Jane as a Young Korean-American in NYC
Modernized versions of the Jane Eyre story
come in many forms, from the girl-meets-rock-star saga Jane to
supernatural gothic tales to erotica. The latest one I read, though, Patricia Park's novel Re Jane, skips
over-the-top plot devices. It tells the believable story of a young Korean-American woman coming of age in Queens,
New York.
(Before proceeding with this review, I should
note that Park and I are graduates of the same college. Although our times there didn't nearly overlap, and we've
never met, I feel it proper to highlight any connection between author and reviewer.)

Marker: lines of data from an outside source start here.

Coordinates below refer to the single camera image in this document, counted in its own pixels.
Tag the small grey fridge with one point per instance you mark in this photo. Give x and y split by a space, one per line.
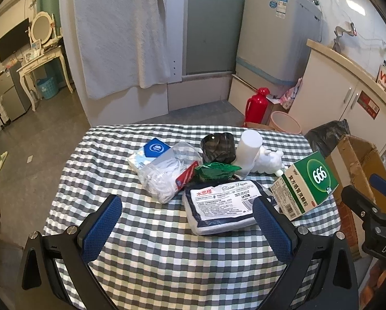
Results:
14 99

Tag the red thermos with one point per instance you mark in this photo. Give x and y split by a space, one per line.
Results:
256 107

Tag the cardboard box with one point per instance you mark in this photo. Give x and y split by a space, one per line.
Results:
352 162

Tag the white kitchen cabinet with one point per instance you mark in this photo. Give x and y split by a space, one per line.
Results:
336 88

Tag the blue Vinda tissue pack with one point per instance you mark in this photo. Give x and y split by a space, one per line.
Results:
147 153

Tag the white hanging towel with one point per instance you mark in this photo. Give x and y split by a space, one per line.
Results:
122 44

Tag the metal faucet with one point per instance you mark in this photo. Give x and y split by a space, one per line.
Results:
339 32

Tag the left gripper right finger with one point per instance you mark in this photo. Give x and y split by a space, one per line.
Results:
334 285

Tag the pink waste bin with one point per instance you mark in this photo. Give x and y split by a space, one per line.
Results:
281 121

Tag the black plastic cup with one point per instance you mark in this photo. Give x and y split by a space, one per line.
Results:
219 147

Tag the white dressing table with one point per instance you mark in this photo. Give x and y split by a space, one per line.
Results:
35 68

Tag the red W paper cup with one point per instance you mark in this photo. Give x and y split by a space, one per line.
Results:
381 77

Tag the navy white tissue paper pack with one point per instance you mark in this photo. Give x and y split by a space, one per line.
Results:
218 208

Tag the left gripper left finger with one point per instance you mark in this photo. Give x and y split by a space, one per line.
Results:
39 282

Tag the clear floss pick jar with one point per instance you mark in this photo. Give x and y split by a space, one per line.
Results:
168 173

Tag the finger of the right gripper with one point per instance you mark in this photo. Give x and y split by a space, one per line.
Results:
378 183
364 208

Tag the black television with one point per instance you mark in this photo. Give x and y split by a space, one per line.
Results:
13 40

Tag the oval vanity mirror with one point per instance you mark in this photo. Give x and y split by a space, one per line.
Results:
42 28

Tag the checkered tablecloth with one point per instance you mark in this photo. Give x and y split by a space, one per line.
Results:
152 259

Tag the black garbage bag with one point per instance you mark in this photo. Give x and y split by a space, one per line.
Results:
326 137

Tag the grey washing machine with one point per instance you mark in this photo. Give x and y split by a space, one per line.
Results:
272 45

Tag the green snack packet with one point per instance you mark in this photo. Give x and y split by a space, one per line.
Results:
214 171

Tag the green 666 medicine box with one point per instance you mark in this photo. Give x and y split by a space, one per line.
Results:
303 186

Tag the teal laundry basket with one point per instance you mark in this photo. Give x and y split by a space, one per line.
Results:
48 87

This novel is similar to its protagonist: a hybrid,
split between opposing influences. Unlike Jane and other retellings, it doesn't simply offer the original
story in different trappings. While Jane Eyre is a very conscious influence on Re Jane, the newer
novel often charts a far different course.
Beyond the title, many other clues make it clear
that the author is paying homage to Jane Eyre. Streets have names such as Gates, Thorn, and Helen. Jane
has applied to work at a financial firm called Lowood. A customer at her uncle's grocery store is named Mrs. O'Gall
(there's a subtle Jane Eyre reference for you). Occasional bits of Brontë's dialogue show up: everything
from "Jane! Jane! Jane!" ... "I am coming! Wait for me!" to a handful of sentences that start with
"Reader,". And Jane's late father's name will be familiar to Bronte fans.

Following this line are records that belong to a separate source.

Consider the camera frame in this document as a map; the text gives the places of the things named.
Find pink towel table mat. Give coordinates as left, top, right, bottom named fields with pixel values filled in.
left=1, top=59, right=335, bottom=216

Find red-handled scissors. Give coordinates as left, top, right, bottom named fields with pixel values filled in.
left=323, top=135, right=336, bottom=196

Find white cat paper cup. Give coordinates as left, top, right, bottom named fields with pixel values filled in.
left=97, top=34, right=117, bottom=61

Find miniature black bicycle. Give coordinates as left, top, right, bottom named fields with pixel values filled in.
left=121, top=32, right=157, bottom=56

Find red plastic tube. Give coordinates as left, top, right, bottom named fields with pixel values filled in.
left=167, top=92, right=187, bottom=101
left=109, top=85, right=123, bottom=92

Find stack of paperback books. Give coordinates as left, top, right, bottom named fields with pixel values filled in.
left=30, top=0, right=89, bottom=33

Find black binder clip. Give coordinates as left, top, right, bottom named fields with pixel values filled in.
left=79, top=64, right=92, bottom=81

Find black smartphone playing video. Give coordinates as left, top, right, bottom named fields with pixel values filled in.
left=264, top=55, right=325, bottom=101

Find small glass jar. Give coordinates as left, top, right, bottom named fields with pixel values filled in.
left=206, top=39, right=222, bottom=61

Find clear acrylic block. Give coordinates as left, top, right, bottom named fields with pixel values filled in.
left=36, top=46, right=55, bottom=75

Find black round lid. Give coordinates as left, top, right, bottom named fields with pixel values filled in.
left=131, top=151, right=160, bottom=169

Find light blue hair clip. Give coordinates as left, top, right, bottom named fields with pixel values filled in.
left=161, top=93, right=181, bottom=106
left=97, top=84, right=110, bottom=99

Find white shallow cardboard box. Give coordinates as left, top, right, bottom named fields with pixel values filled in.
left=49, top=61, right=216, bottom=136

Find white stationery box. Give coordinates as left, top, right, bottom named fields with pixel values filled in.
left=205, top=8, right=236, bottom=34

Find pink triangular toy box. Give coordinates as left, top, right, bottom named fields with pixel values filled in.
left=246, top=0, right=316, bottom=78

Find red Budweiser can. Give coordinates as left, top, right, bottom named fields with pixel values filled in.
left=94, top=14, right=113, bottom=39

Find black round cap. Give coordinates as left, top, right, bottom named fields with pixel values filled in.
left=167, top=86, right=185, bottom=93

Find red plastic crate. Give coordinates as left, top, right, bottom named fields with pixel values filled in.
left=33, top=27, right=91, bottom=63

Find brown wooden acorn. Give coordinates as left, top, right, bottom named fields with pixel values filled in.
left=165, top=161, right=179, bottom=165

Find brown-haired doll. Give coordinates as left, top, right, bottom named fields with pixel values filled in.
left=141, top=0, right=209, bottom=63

Many aspects of the plot and the characters also bring Jane Eyre to
mind. Jane Re is an orphan who lives with emotionally abusive relatives until she finds a position as a nanny. In
this case, though, she cares for the adopted daughter of an academic couple — a woman who, while she displays a
rare level of quirkiness, seems far from clinical insanity, and her husband, whose mind and body both appeal to
Jane.
As in Brontë's work, circumstances compel Jane to run off to a distant land —
Korea, in this case — where an accomplished man tempts her. While she does return to her previous environs, an
idyllic Ferndean-style ending is not in the cards.
This story struck me as similar to Jane Eyre in that the protagonist
struggles to find a place that feels like home. As we know, the original Jane, after suffering the privations of
Gateshead Hall and Lowood School, discovers that wherever Rochester may be "is my home — my only home."
Jane Re felt out of place in the Korean-American neighborhood in Queens, as she (being of mixed parentage) wasn't
Korean enough; neither did she fit into society in Seoul. Her story is less about a resolution to her search than
about her willingness to maintain it without settling for anything merely tolerable — to both find and make her
place in the world.
Jane Re is competently written, with sufficiently interesting
expositions of environments and emotions. The prose is functional; it rarely sings, and opportunities for more
felicitous phrasing slide by (imagine what imagery a Brontë might have substituted for a line such as "our
connection grew all the more deep"). A lot of time is spent explicating and referring to various aspects of
Korean culture, and certain terms are repeated to a possibly tiresome degree.
I certainly found Re Jane worth reading, though — partly for the fun of
catching similarities to Jane Eyre, and partly as food for thought on Jane Re's freedom to choose courses
of action unavailable in the mid 1800s to even the enlightened Jane Eyre. Expectations and possibilities are vastly
changed from those days, so it makes sense that today's Jane wouldn't always tread the same path.
So: no rock stars, no zombies, but an eminently readable book that may be viewed
as a cousin to Jane Eyre — a relation of whom the original Jane would not be ashamed.